Quelques mots sur mon approche
- Je n’ai pas construit mon accompagnement parce que j’ai “guéri”. Je l’ai construit parce que j’ai appris à vivre.
- Pendant longtemps, j’ai cru que la dissociation était un obstacle à dépasser avant de pouvoir commencer ma vie. Alors j’ai cherché. Compris. Analysé. J’ai fait des thérapies pendant près de vingt ans. Et un jour, j’ai dû regarder la réalité en face : la dissociation était toujours là. Pas comme un échec. Mais comme une présence silencieuse. Une protection ancienne, fidèle, parfois encombrante…mais jamais ennemie.
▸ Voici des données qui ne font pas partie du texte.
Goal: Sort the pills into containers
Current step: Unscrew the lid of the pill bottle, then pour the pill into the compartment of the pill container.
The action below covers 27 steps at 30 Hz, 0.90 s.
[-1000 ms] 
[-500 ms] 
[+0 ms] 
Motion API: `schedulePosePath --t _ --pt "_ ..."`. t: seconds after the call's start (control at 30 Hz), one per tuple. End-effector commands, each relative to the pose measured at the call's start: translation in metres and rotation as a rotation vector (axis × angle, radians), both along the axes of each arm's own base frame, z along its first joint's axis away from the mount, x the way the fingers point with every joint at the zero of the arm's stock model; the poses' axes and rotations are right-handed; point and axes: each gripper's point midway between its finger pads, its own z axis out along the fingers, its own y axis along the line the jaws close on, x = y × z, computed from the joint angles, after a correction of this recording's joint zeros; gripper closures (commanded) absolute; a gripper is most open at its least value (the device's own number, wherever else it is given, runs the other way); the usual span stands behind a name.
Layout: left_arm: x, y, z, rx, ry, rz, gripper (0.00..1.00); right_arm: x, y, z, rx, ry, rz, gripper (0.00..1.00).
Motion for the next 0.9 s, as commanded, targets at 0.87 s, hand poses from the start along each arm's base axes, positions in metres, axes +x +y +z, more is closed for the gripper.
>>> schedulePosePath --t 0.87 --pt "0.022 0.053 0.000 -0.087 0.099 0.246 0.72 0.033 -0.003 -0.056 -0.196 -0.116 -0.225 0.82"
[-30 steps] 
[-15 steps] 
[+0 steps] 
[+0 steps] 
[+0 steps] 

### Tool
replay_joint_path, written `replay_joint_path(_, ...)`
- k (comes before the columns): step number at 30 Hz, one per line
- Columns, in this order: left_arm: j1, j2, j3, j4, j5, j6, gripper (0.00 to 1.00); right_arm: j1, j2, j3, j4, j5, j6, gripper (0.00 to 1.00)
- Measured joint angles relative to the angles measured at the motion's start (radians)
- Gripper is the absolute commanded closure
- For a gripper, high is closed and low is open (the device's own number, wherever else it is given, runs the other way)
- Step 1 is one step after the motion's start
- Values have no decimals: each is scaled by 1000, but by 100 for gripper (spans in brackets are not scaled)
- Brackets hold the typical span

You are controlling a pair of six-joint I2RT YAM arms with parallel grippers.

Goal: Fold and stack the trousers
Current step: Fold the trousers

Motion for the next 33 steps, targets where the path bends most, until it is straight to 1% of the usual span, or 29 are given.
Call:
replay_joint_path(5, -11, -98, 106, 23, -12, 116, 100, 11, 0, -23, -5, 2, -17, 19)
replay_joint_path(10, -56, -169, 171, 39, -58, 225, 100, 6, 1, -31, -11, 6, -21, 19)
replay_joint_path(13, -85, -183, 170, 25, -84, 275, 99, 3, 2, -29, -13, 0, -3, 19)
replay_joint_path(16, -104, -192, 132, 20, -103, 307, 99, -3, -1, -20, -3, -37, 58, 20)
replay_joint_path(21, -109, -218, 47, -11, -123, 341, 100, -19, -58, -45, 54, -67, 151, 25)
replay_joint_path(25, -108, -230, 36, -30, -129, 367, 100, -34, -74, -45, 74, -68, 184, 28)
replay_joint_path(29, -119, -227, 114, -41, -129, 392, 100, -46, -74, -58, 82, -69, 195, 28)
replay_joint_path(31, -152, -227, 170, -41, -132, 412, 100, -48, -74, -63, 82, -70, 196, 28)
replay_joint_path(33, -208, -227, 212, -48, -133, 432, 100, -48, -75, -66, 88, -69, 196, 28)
C’est à ce moment-là que tout a changé.
- J’ai compris que certains traumas, comme l’inceste, sont complexes.
Qu’ils ne se “réparent” pas toujours complètement.
Et que vouloir attendre la fin du processus pour vivre, c’était mettre sa vie en suspens indéfiniment.
Alors j’ai arrêté d’attendre.
- J’ai appris à écouter mon fonctionnement réel.
À respecter mes rythmes.
À adapter mes projets au lieu de m’y violenter.
À créer de la sécurité plutôt que de la performance. - Aujourd’hui, je dissocie encore parfois.
Et je vis.
Je fais des choix.
Je construis.
Je me projette.
Pas en forçant.
Pas en niant.
Mais en cohabitant avec ce qui est là.